### [Problem]
Please quote the material exactly, every line of it.

============

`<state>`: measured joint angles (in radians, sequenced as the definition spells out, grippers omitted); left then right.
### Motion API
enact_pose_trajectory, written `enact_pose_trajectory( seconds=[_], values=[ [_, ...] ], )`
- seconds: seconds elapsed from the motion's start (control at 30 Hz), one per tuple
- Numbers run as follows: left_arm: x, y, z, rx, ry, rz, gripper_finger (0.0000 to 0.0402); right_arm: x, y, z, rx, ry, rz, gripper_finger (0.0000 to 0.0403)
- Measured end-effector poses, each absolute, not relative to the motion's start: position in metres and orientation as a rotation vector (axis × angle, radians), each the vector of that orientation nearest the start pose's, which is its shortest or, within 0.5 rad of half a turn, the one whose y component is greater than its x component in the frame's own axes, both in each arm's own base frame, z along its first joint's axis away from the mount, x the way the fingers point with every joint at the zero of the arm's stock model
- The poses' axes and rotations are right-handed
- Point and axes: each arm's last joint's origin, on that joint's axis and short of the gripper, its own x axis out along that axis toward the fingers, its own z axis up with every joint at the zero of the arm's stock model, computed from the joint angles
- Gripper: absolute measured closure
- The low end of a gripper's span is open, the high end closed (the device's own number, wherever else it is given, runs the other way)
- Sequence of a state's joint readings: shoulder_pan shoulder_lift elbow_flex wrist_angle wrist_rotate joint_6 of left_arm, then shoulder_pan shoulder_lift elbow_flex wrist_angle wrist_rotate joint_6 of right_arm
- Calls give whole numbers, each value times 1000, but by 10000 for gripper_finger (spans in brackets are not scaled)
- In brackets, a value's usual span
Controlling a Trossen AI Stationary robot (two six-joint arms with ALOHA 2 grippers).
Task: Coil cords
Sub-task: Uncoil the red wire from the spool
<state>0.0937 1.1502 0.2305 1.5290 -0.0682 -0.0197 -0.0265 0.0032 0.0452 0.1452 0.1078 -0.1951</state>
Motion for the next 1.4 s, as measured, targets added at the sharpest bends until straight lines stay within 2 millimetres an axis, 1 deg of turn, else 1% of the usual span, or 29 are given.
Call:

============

### [Your solution]
`<state>`: measured joint angles (in radians, sequenced as the definition spells out, grippers omitted); left then right.
### Motion API
enact_pose_trajectory, written `enact_pose_trajectory( seconds=[_], values=[ [_, ...] ], )`
- seconds: seconds elapsed from the motion's start (control at 30 Hz), one per tuple
- Numbers run as follows: left_arm: x, y, z, rx, ry, rz, gripper_finger (0.0000 to 0.0402); right_arm: x, y, z, rx, ry, rz, gripper_finger (0.0000 to 0.0403)
- Measured end-effector poses, each absolute, not relative to the motion's start: position in metres and orientation as a rotation vector (axis × angle, radians), each the vector of that orientation nearest the start pose's, which is its shortest or, within 0.5 rad of half a turn, the one whose y component is greater than its x component in the frame's own axes, both in each arm's own base frame, z along its first joint's axis away from the mount, x the way the fingers point with every joint at the zero of the arm's stock model
- The poses' axes and rotations are right-handed
- Point and axes: each arm's last joint's origin, on that joint's axis and short of the gripper, its own x axis out along that axis toward the fingers, its own z axis up with every joint at the zero of the arm's stock model, computed from the joint angles
- Gripper: absolute measured closure
- The low end of a gripper's span is open, the high end closed (the device's own number, wherever else it is given, runs the other way)
- Sequence of a state's joint readings: shoulder_pan shoulder_lift elbow_flex wrist_angle wrist_rotate joint_6 of left_arm, then shoulder_pan shoulder_lift elbow_flex wrist_angle wrist_rotate joint_6 of right_arm
- Calls give whole numbers, each value times 1000, but by 10000 for gripper_finger (spans in brackets are not scaled)
- In brackets, a value's usual span
Controlling a Trossen AI Stationary robot (two six-joint arms with ALOHA 2 grippers).
Task: Coil cords
Sub-task: Uncoil the red wire from the spool
<state>0.0937 1.1502 0.2305 1.5290 -0.0682 -0.0197 -0.0265 0.0032 0.0452 0.1452 0.1078 -0.1951</state>
Motion for the next 1.4 s, as measured, targets added at the sharpest bends until straight lines stay within 2 millimetres an axis, 1 deg of turn, else 1% of the usual span, or 29 are given.
Call:

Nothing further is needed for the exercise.